Pénalisation des clients de prostituées: une culpabilité que les hommes ont du mal à assumer

Il y a deux ans, l'Assemblée nationale adoptait définitivement la loi de pénalisation des clients de prostituées. Qu'est-ce qui a changé avec cette loi? Reportage RMC avec l'unité de police administrative du 12ème arrondissement de Paris.
Ce fut l'une des loi très discutées du quinquennat de François Hollande. Le 6 avril 2016, les députés adoptaient définitivement la loi loi visant à "renforcer la lutte contre le système prostitutionnel et à accompagner les personnes prostituées". En clair: la pénalisation des clients de prostituées, mettant ainsi fin au délit de racolage.
Mais, dans les faits, qu'est-ce qui a changé? Si les réseaux de prostitution et de traite des être humains ont peu évolués depuis 2016, sur le terrain, la loi a délié les langues, et notamment celle des prostituées, comme l'a constaté RMC au bois de Vincennes, avec l'unité de police administrative du 12ème arrondissement de Paris.
"20 euros pour la pipe et l'amour"
"Bonsoir, c'est la police! Je vais demander au monsieur de bien vouloir se rhabiller et de descendre de la camionnette..." Pris en flagrant délit, ce client n'assume visiblement pas de payer les services d'une prostituée dans une camionnette. Il affirme seulement avoir voulu "dire bonjour à une amie" Stéphanie et ses collègues ont pourtant facilement obtenu l'aveu de la jeune femme. "Bien sûr que je dit la vérité à la police, explique la jeune prostituée. Il m'a donné 20 euros pour la pipe et l'amour".

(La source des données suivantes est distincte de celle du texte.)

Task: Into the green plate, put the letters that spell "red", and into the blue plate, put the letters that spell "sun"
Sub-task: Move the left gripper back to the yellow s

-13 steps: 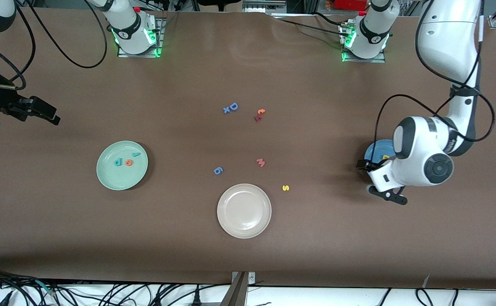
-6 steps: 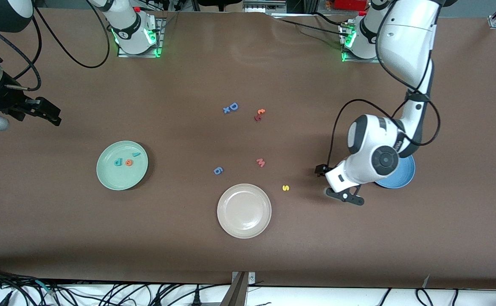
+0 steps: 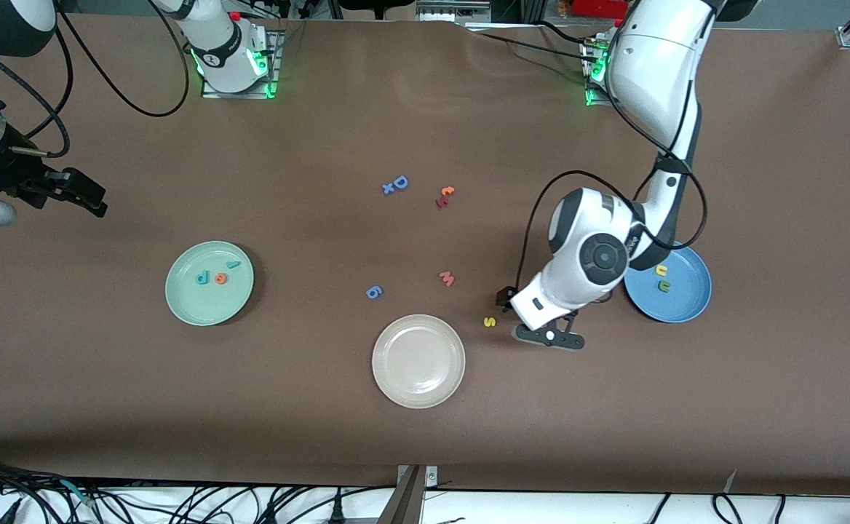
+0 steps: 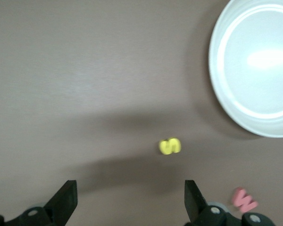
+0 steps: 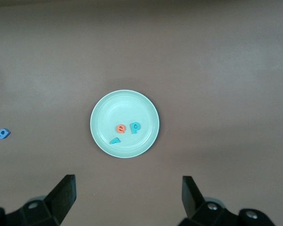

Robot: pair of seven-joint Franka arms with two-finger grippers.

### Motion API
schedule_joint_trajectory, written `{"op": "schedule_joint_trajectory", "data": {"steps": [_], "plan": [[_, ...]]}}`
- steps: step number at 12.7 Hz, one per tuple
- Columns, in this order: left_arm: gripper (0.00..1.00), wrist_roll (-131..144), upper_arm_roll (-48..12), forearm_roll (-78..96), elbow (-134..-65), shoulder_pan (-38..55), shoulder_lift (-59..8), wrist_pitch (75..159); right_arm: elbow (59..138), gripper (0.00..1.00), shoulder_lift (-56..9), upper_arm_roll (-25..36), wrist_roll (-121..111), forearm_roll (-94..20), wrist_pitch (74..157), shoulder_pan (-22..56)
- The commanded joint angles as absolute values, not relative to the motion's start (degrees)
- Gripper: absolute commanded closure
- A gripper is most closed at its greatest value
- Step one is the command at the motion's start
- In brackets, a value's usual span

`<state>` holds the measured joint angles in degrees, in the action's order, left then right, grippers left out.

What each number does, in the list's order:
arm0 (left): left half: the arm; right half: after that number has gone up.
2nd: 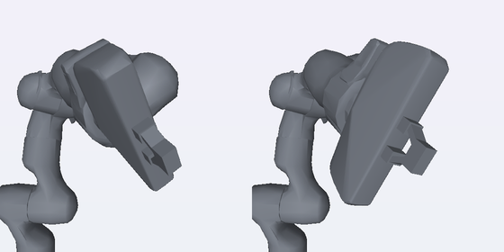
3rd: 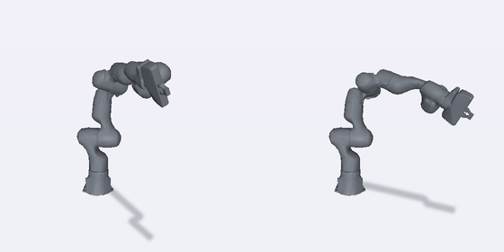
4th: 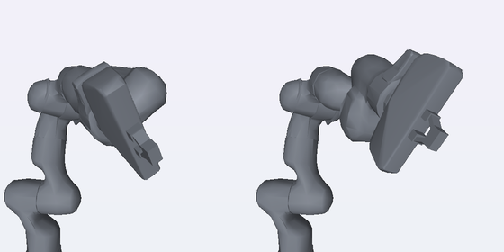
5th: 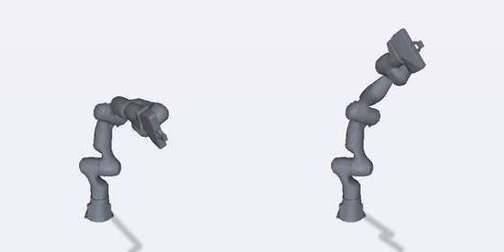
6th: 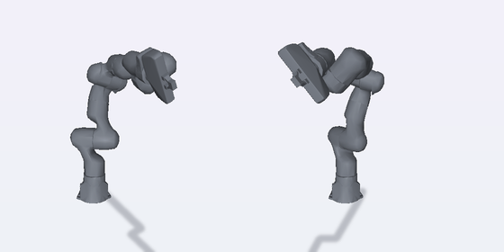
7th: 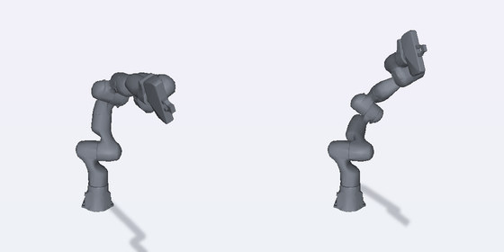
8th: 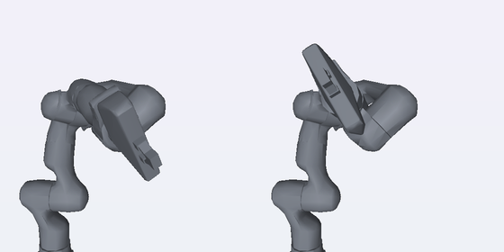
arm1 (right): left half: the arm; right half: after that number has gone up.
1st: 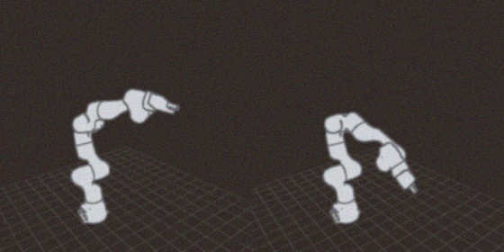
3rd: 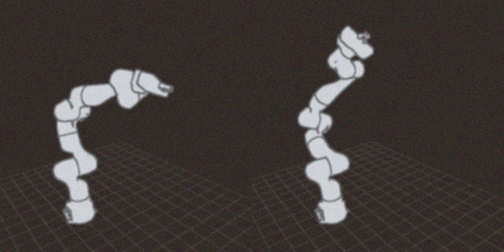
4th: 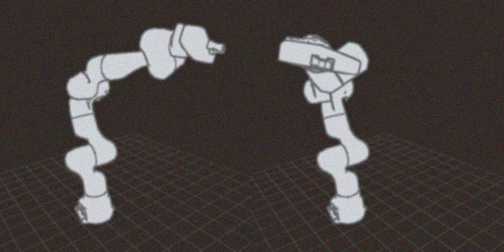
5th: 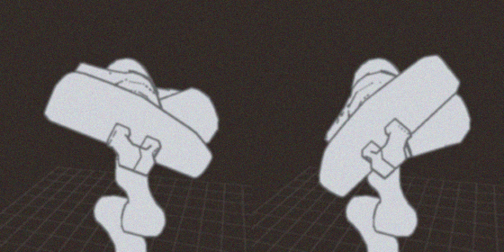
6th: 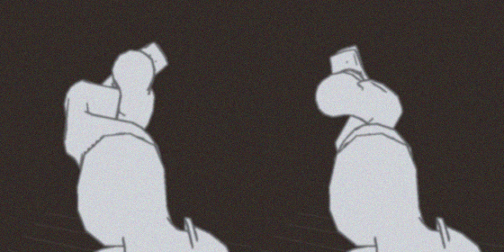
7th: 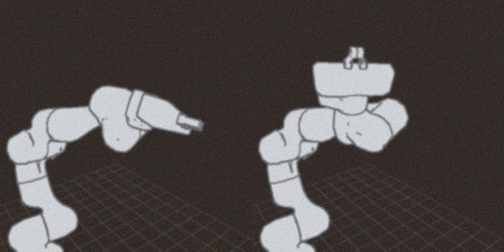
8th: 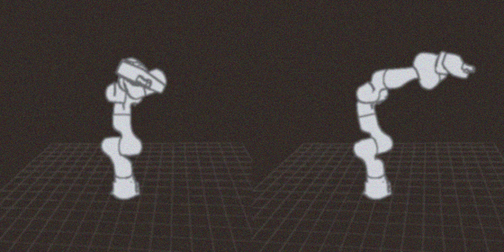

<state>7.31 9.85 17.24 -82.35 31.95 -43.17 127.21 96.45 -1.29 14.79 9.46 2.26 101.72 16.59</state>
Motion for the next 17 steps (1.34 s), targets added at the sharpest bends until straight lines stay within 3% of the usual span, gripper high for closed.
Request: {"op": "schedule_joint_trajectory", "data": {"steps": [1,7,17], "plan": [[0.0,8.9,10.8,18.5,-78.0,32.5,-46.4,126.8,95.1,0.01,-1.5,14.6,9.8,1.7,101.3,16.3],[0.0,11.3,10.8,18.5,-71.7,32.5,-52.1,128.3,94.5,0.01,-1.6,14.6,9.8,1.8,101.0,16.3],[0.0,14.5,10.8,18.5,-71.7,35.1,-55.9,133.2,94.5,0.01,-1.6,14.7,9.6,1.8,100.9,16.3]]}}
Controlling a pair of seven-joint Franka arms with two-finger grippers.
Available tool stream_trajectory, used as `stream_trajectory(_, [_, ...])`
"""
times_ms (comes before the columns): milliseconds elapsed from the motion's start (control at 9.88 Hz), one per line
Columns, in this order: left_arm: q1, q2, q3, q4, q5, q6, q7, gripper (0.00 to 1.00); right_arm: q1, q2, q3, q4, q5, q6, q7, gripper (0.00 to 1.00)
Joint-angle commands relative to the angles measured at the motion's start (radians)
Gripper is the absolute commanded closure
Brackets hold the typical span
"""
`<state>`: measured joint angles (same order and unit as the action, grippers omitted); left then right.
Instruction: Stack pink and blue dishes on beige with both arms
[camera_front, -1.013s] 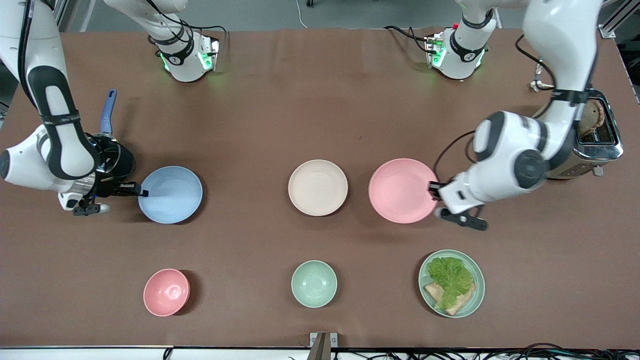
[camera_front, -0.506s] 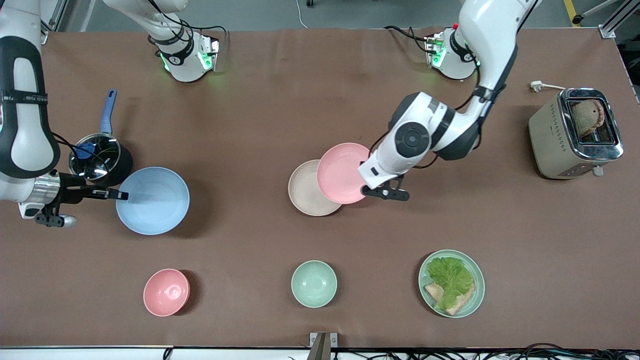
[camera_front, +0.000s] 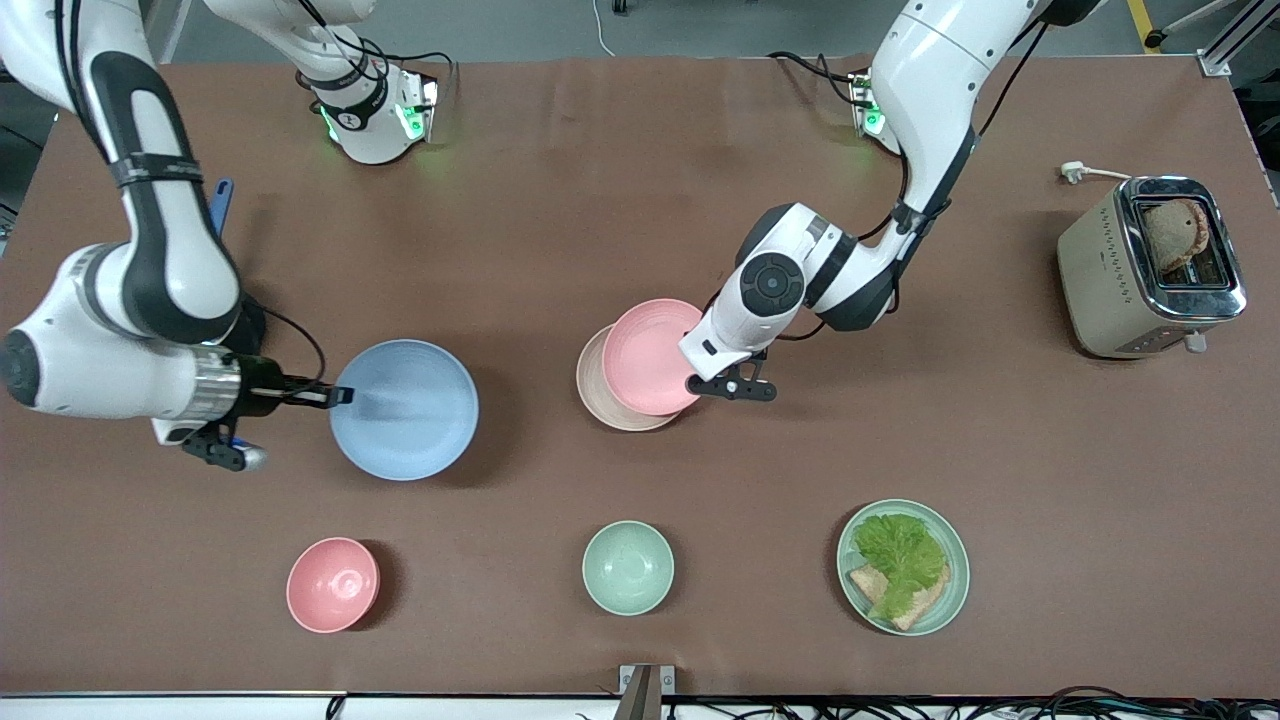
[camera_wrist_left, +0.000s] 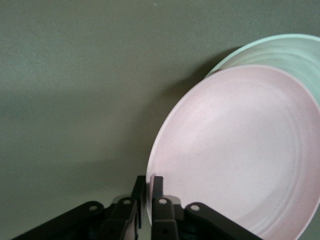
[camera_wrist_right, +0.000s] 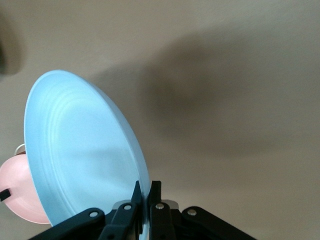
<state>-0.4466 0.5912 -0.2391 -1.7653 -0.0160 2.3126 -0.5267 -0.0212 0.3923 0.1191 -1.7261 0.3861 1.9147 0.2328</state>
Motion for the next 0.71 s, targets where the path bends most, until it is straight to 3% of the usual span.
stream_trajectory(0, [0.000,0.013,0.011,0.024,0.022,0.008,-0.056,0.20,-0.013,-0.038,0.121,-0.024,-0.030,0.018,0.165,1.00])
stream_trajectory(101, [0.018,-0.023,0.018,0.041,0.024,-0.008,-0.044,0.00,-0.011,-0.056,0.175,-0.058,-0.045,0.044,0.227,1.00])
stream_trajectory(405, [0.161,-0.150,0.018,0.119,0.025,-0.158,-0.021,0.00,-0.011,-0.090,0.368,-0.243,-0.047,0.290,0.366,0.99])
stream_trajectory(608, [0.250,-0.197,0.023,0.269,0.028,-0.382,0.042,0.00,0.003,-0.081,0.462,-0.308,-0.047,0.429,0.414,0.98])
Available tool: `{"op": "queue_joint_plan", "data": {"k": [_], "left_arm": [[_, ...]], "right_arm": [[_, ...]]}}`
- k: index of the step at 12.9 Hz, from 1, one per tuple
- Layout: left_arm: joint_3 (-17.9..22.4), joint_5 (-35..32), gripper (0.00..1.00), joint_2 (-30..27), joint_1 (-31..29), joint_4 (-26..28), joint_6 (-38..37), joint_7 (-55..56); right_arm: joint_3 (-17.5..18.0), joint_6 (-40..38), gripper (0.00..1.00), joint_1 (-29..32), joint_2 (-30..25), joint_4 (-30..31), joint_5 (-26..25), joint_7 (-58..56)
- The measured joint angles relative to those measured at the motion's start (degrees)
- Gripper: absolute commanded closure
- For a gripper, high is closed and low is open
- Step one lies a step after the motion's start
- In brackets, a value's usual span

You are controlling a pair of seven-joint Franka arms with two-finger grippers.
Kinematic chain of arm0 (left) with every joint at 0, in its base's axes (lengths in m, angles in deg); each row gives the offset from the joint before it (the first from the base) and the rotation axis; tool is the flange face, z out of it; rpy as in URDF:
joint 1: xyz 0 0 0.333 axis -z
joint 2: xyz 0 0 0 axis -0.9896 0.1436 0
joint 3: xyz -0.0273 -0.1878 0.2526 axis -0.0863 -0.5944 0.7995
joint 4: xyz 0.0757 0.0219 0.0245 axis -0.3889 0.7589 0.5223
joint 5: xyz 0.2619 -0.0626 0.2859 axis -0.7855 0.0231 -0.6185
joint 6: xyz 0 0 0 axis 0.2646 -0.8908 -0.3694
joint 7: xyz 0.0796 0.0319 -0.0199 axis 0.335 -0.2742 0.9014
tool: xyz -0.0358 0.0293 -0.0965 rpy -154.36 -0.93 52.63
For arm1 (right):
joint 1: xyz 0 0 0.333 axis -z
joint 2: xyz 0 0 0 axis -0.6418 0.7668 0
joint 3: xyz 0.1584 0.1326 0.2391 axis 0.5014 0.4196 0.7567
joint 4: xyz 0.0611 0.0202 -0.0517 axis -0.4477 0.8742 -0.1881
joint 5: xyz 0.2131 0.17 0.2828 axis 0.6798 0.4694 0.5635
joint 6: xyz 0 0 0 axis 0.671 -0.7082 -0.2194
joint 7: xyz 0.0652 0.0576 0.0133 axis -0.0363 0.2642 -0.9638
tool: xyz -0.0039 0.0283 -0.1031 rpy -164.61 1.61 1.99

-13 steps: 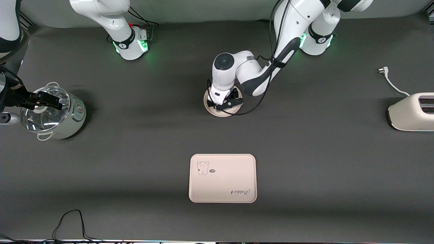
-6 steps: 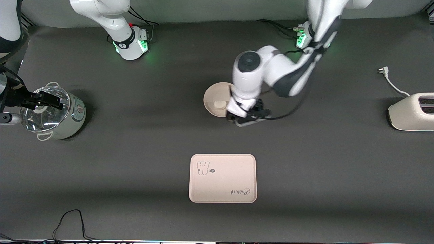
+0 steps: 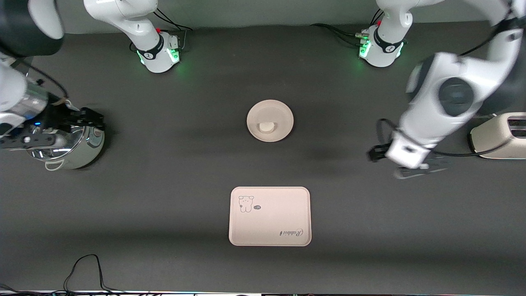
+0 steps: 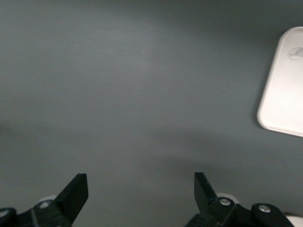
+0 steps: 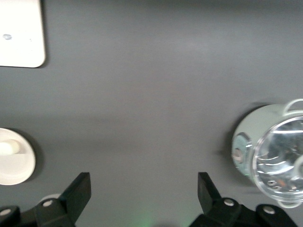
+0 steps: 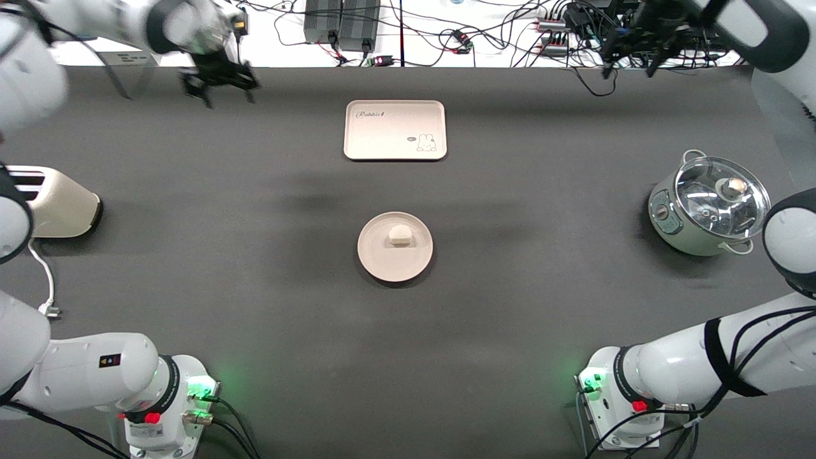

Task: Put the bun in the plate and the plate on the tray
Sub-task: 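Raise the left gripper away while the right gripper reaches toward the plate, then lower the right gripper to the plate rim and close on it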

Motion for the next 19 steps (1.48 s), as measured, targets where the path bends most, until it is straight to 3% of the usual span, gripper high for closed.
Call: {"op": "queue_joint_plan", "data": {"k": [5, 9, 11, 14, 19], "left_arm": [[0.31, 5.34, 0.00, -7.52, -11.94, -4.54, -12.89, -19.64], [0.84, 5.67, 0.00, -8.84, -14.83, -6.38, -16.45, -22.52], [3.86, 5.71, 0.00, -9.02, -13.59, -8.21, -19.51, -24.07], [16.73, 6.46, 0.00, -9.01, -2.59, -8.37, -20.32, -25.70], [20.21, 6.74, 0.00, -9.00, -0.13, -8.34, -20.43, -26.40]], "right_arm": [[0.31, 2.18, 0.00, -18.01, 0.10, 0.08, 4.16, 21.29], [0.37, 8.51, 0.00, -30.18, 1.68, 0.84, 4.68, 34.58], [0.38, 10.45, 0.00, -33.33, 2.87, 0.97, 6.88, 36.91], [0.03, 11.31, 0.00, -33.61, 3.42, 1.15, 12.55, 33.78], [-0.63, 13.16, 0.00, -33.16, 3.21, 4.96, 15.84, 25.41]]}}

Le procès-verbal du flagrant délit dressé, le magistrat décidera désormais dans les 24 heures entre une amende jusqu'à 1.500 euros ou un stage payant de sensibilisation à la traite humaine et aux dangers de la prostitution. Une culpabilité que les hommes ont souvent du mal a accepté. Ils trouvent alors des excuses plus ou moins fantaisistes, comme le confie Stéphanie, la policière:
"Il y en a un qui m'a sort la dernière fois, 'Mais je ne suis pas un alcoolique, je ne veux pas me retrouver dans une salle avec d'autres hommes...', 'Je ne suis pas malade, c'est pas grave ce que j'ai fait moi'. Le fait de voir la prostituée comme une victime, il y a encore une évolution à faire, même quand ce sont les jeunes"
"Le client entretient un réseau criminel et de traite des êtres humains"
Selon Eric Moyse, commissaire central du 12e arrondissement de Paris, où se trouve le Bois de Vincennes, "Souvent, le parquet demande des stages de sensibilisation, puisqu'au-delà de l'amende, il est important que le client comprenne qu'il entretient un réseau criminel et de traite des êtres humains". La poursuite de ce type d’infraction est un objectif du service pour 2018.
Dans l’agglomération parisienne les policiers ont constaté 970 infractions l’an dernier contre 300 en 2016. Et les effets de la loi se font clairement sentir au bois de Vincennes. Depuis deux ans, la prostitution dans les camionnettes a considérablement baissé dans le secteur: elles sont de moins de moins nombreuses dans le secteur, selon les constatations de la policière aussi bien que de la prostituée.